§ **Directions**: Scan the entries and copy each line where the word "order" is present.

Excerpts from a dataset
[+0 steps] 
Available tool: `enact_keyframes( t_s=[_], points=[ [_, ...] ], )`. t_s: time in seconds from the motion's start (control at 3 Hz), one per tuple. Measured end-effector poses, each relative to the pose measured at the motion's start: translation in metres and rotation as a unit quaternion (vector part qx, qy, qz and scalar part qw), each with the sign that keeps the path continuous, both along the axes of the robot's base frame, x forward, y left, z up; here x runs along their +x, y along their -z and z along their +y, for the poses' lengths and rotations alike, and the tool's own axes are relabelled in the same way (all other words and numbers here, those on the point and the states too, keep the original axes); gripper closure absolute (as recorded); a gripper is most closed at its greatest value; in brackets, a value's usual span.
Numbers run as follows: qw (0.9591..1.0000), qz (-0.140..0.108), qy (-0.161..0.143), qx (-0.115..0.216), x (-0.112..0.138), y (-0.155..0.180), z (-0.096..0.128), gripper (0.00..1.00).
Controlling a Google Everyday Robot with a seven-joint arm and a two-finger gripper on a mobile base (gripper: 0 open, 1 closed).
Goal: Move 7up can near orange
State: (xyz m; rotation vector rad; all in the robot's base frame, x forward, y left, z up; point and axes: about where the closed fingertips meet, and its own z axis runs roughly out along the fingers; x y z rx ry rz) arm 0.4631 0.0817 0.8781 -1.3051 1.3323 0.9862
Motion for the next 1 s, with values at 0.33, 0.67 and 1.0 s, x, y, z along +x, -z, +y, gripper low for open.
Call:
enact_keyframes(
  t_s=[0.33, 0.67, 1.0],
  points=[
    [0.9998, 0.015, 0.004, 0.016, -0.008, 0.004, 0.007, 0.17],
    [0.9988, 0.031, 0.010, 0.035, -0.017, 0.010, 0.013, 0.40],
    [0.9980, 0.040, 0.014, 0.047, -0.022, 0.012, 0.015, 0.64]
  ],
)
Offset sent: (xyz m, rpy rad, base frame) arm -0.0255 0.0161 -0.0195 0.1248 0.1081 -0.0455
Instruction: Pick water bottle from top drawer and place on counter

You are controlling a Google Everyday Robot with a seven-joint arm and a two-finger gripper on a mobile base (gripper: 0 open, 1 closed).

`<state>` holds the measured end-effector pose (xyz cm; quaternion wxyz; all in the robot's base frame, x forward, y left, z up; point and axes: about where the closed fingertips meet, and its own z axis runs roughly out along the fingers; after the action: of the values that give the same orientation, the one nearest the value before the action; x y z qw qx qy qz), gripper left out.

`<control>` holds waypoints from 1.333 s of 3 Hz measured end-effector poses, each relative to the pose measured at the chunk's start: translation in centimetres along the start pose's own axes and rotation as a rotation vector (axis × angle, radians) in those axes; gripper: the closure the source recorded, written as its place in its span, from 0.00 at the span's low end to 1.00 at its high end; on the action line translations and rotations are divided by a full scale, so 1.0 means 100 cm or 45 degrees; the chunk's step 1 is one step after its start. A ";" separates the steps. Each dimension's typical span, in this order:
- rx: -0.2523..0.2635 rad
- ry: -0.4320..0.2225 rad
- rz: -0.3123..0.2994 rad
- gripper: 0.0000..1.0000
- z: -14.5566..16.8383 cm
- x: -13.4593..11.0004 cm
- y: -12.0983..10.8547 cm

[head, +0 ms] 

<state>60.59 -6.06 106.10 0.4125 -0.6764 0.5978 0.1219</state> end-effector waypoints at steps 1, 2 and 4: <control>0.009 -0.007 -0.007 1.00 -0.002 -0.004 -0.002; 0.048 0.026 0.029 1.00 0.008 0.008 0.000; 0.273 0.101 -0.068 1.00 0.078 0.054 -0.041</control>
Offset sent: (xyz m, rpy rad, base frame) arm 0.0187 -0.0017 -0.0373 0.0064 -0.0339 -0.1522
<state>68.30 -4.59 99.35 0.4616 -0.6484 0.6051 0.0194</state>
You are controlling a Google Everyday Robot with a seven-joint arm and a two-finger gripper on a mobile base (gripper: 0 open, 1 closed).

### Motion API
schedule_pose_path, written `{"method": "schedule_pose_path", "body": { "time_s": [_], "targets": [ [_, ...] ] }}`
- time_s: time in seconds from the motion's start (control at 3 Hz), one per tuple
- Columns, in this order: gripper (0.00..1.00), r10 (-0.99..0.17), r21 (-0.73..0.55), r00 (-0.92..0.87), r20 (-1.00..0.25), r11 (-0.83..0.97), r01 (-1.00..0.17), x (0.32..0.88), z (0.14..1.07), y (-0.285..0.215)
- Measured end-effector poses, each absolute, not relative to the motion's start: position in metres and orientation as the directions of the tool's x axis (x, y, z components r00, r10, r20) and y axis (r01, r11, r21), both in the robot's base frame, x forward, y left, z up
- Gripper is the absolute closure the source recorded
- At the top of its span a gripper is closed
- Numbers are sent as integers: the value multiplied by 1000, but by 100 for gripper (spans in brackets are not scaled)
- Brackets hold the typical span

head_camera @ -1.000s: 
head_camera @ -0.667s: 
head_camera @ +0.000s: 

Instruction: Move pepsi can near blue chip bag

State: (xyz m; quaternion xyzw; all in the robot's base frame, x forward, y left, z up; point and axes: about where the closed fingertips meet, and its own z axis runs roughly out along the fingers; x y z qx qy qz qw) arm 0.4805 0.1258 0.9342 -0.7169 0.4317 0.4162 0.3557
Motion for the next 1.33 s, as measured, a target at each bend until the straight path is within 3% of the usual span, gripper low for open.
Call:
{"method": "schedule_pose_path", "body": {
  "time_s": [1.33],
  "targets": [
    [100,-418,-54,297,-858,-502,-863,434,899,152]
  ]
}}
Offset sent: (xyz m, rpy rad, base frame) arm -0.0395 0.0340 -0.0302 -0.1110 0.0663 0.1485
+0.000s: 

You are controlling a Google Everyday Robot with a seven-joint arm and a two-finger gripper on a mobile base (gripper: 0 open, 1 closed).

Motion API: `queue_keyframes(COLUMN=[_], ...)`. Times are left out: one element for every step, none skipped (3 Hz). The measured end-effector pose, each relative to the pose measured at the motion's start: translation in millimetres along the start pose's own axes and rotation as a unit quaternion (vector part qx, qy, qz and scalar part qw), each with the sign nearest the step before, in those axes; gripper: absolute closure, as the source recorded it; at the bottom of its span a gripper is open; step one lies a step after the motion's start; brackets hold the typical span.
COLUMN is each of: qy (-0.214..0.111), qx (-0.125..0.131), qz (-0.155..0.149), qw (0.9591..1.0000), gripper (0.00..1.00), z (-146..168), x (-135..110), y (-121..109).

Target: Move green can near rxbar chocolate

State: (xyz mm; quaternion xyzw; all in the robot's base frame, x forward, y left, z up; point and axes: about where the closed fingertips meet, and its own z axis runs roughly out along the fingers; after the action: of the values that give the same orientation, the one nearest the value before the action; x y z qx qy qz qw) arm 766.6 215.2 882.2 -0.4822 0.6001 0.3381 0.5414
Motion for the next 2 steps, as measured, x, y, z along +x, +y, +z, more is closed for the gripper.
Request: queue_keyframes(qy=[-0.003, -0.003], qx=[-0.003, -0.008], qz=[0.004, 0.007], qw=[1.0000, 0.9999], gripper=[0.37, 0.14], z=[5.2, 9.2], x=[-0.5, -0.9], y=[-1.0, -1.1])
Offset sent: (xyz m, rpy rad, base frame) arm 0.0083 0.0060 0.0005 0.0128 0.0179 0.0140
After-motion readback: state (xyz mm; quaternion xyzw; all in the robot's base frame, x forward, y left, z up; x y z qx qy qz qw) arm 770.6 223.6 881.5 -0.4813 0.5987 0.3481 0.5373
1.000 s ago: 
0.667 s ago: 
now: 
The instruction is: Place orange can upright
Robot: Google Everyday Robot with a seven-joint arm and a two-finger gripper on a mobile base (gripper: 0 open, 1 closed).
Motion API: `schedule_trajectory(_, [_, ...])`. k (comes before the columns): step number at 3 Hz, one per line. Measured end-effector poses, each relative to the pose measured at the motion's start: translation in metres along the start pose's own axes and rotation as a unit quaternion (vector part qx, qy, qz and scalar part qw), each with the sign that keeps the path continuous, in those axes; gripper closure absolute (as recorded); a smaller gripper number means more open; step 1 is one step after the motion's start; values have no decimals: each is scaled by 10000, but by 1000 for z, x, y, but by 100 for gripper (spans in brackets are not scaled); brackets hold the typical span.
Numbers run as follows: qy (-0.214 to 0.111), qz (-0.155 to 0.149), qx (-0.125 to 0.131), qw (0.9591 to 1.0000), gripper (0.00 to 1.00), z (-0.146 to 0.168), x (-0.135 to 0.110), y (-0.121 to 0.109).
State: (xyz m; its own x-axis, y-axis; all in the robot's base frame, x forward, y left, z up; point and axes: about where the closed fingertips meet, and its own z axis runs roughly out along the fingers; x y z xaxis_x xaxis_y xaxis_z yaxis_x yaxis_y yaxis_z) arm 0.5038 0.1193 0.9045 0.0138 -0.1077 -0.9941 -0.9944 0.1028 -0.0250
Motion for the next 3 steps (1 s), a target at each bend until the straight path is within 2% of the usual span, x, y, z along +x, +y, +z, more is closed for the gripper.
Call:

§ **Solved exercise**:
`<control>` holds waypoints from 1.333 s of 3 Hz measured end-effector poses, each relative to the pose measured at the chunk's start: translation in centimetres along the start pose's own axes and rotation as a rotation vector (axis × angle, radians) in those axes; gripper: the closure the source recorded, written as its place in its span, from 0.00 at the span's low end to 1.00 at its high end; on the action line translations and rotations are divided by a full scale, so 1.0 means 100 cm or 45 degrees; the chunk's step 1 is one step after its start. A ";" separates the steps. Each dimension's typical span, in this order:
- Columns, in this order: gripper (0.00..1.00), r10 (-0.99..0.17), r21 (-0.73..0.55), r00 (-0.92..0.87), r20 (-1.00..0.25), r11 (-0.83..0.97), r01 (-1.00..0.17), x (0.32..0.88), z (0.14..1.07), y (-0.285..0.215)

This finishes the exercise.